Record excerpts START
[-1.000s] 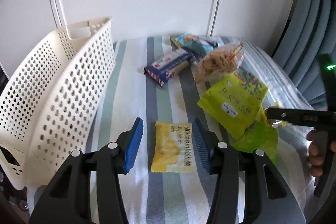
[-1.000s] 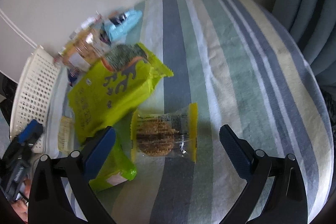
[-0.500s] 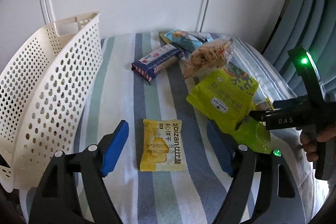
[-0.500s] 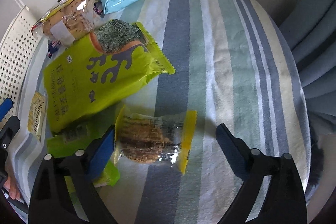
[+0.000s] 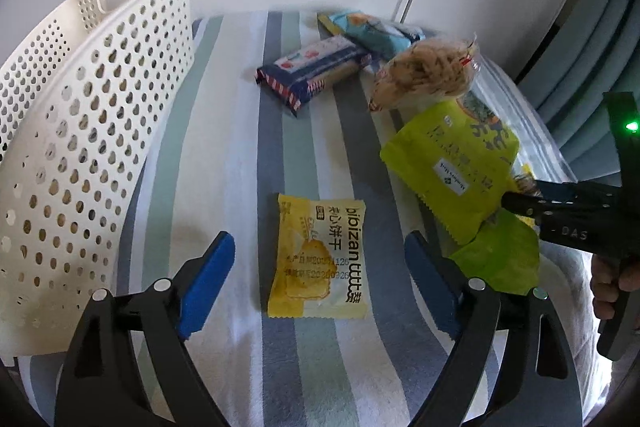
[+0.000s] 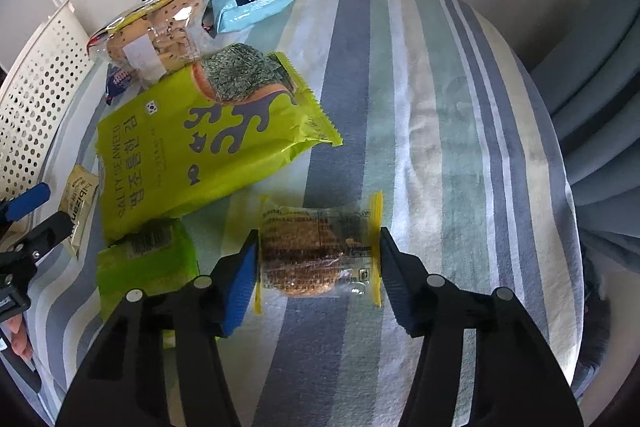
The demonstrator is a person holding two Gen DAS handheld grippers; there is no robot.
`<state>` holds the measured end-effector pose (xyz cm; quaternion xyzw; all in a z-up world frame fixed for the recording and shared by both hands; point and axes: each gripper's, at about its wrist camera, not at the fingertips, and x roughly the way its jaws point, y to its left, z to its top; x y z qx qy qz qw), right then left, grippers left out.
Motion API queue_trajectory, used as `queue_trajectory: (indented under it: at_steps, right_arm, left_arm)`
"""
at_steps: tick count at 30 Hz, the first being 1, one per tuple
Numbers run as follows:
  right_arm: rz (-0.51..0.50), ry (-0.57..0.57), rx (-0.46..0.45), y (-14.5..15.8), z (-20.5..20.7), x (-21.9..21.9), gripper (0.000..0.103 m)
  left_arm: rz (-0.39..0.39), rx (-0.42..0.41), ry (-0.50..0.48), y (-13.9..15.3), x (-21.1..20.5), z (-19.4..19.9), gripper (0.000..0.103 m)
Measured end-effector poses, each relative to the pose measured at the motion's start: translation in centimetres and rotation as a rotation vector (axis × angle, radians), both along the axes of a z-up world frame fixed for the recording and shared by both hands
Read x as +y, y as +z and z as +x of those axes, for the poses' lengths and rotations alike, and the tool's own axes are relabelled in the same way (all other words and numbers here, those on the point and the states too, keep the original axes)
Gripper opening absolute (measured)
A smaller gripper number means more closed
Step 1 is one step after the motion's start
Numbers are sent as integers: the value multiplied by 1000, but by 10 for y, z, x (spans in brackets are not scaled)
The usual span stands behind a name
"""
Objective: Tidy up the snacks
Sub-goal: 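Grasp the yellow packet with the left gripper while the right grasps the cookie pack, then drop the yellow packet into the basket with the left gripper while the right holds the cookie pack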
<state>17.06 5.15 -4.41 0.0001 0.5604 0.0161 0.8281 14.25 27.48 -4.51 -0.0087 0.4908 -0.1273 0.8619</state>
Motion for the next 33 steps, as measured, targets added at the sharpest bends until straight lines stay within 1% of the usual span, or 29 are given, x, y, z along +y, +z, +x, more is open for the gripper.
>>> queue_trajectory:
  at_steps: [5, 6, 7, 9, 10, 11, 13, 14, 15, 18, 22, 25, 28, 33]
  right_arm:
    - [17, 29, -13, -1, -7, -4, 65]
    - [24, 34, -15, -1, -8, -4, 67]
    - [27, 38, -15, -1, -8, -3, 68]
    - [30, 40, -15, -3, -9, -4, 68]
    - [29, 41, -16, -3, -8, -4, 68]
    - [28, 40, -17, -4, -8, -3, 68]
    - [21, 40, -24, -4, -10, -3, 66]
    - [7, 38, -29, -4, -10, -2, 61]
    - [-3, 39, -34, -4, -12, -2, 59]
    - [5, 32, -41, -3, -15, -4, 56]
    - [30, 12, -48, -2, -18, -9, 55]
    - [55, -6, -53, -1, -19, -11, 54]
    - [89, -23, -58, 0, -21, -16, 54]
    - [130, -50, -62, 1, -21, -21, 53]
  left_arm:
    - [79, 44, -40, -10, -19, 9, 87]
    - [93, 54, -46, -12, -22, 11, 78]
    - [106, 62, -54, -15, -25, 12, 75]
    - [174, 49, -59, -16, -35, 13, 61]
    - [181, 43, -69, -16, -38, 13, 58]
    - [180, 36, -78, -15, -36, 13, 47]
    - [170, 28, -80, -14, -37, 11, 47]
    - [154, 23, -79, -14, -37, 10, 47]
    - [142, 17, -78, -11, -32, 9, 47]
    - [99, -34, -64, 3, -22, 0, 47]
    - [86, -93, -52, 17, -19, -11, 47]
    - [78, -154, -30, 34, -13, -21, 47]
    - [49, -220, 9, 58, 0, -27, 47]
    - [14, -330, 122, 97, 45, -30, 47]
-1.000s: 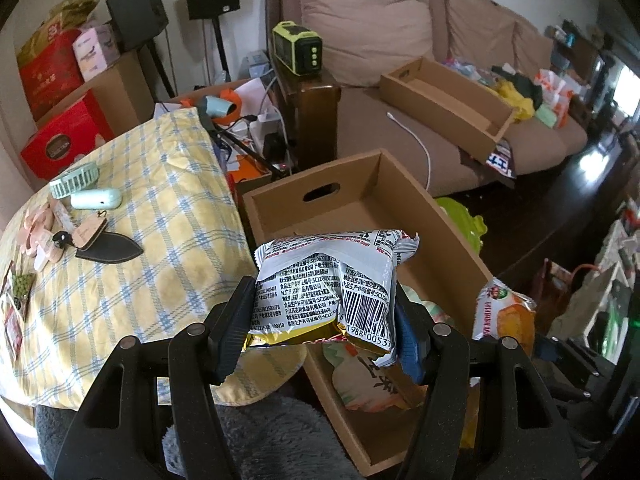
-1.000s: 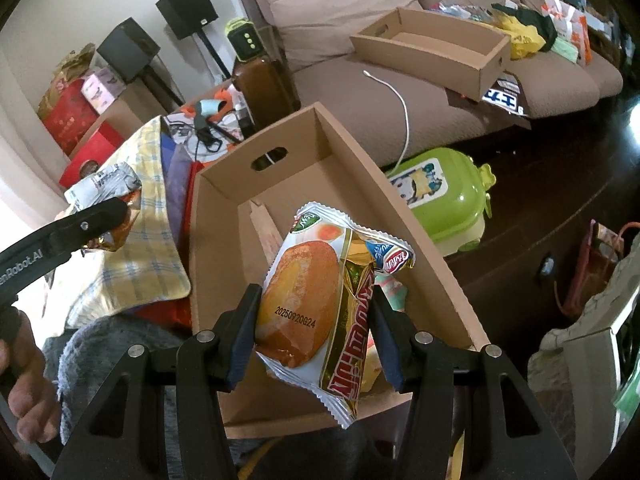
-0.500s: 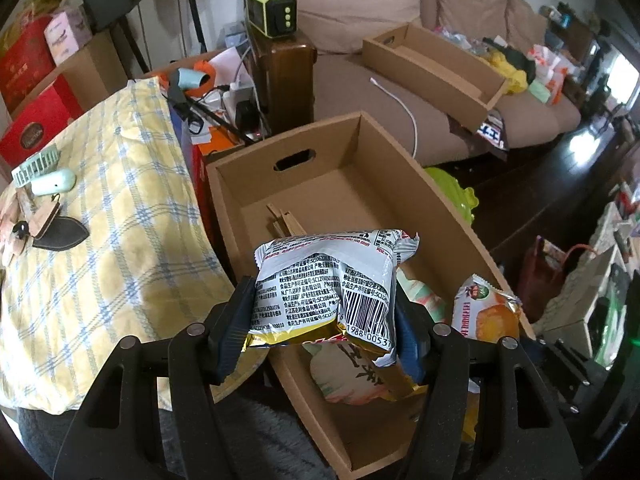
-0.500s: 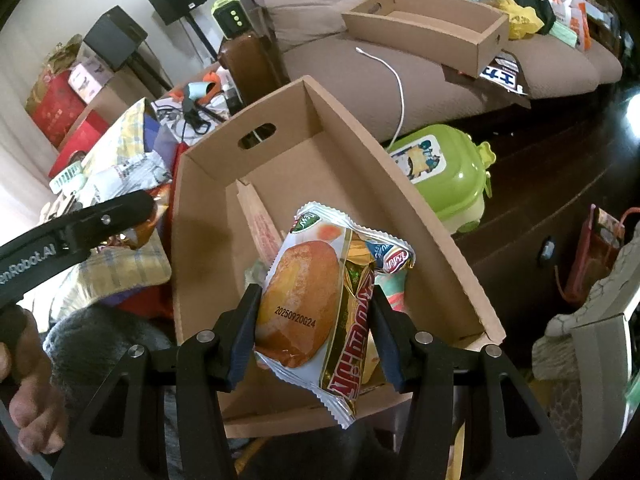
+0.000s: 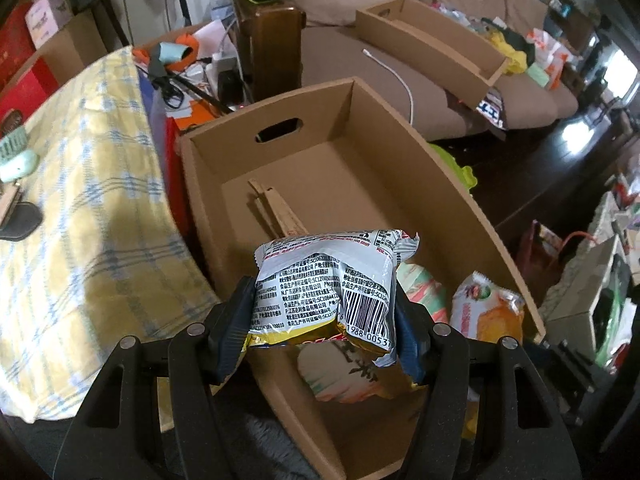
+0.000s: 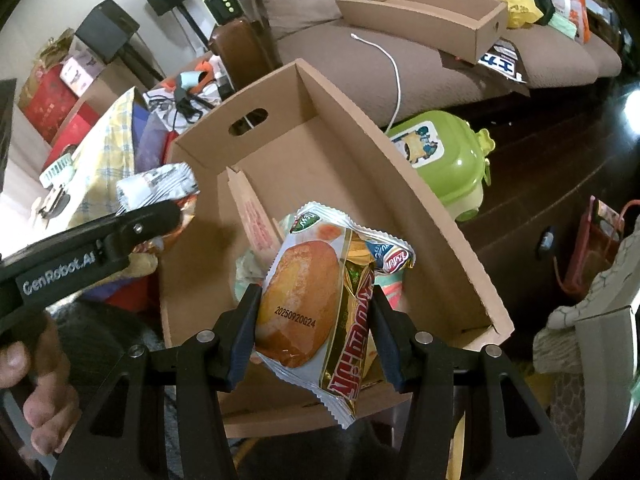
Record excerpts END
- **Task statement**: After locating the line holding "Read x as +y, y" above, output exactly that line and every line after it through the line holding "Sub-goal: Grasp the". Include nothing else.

- **Task response**:
Read x as +y, y as +z and z as +x of those axes, for the poses' lengths and rotations alike, and the tool's own axes are relabelled in the same way (all other words and numbers here, those on the point and the states too, keep the original axes)
Gripper opening absolute (measured)
A smaller gripper number means more closed
Step 1 is one step after the motion's start
Numbers are sent as integers: the value multiplied by 1000, but by 10 for y, z, x (spans in brackets are not scaled)
The usual span stands behind a name
"""
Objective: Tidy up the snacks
Sub-goal: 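Grasp the yellow packet with the left gripper while the right grasps the cookie pack, then drop the yellow packet into the basket with the left gripper while the right holds the cookie pack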

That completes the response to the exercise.